Careful at what you buy, though, because to limit operative costs many of these companies have to rely on gig-economy drivers. So what? You might ask.

Well: in Europe the wind is blowing towards the impending regulation of this kind of cheap labor and if it occurs many startups will find their price models even more unsustainable than they already are.

Think about the European Union declaring, a few days ago, that Uber is a transportation business, not just a technology platform. Britain will take steps next year, following Matthew Taylor’s report on gig economy and has already suspended Uber’s London license. This sets a strong precedent, possibly a game-changer.

On the online marketplaces’ side Amazon recently refused to meet with Italian workers’ unions, causing a strike in its biggest peninsular fulfillment centre (and it happened in Germany too). This is not only about warehouses: on December 5 the Italian Authority for Communications Guarantees has cautioned Amazon Logistics and Amazon City Logistics against ignoring state laws about the regulation of Postal Services (basically killing hopes for a widespread implementation of Amazon Flex in Italy).

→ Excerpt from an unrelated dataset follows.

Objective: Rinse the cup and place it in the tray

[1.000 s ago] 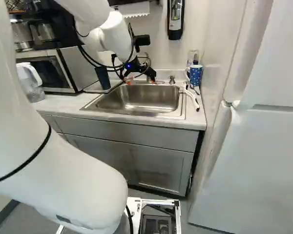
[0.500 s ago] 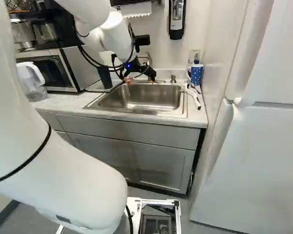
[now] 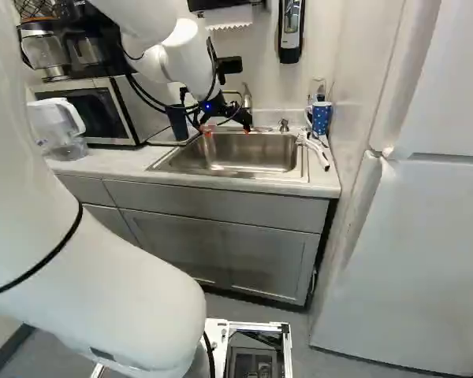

Gig-economy has always existed and, in one form or the other, will keep existing. But the sheer proportion it has reached in the last few years, following the birth of so many “tech platforms”, it’s not socially or legally sustainable. It’s not even economically sustainable, because startups keep losing money anyway. As Chris Webb writes in ReCode: “The recent delivery model has only been sustainable up until this point thanks to venture capital money.”

This reminds us how true disruptive tech is there to improve everyone’s life, not only those of founders and users and it surely doesn’t need an underpaid workforce to become profitable.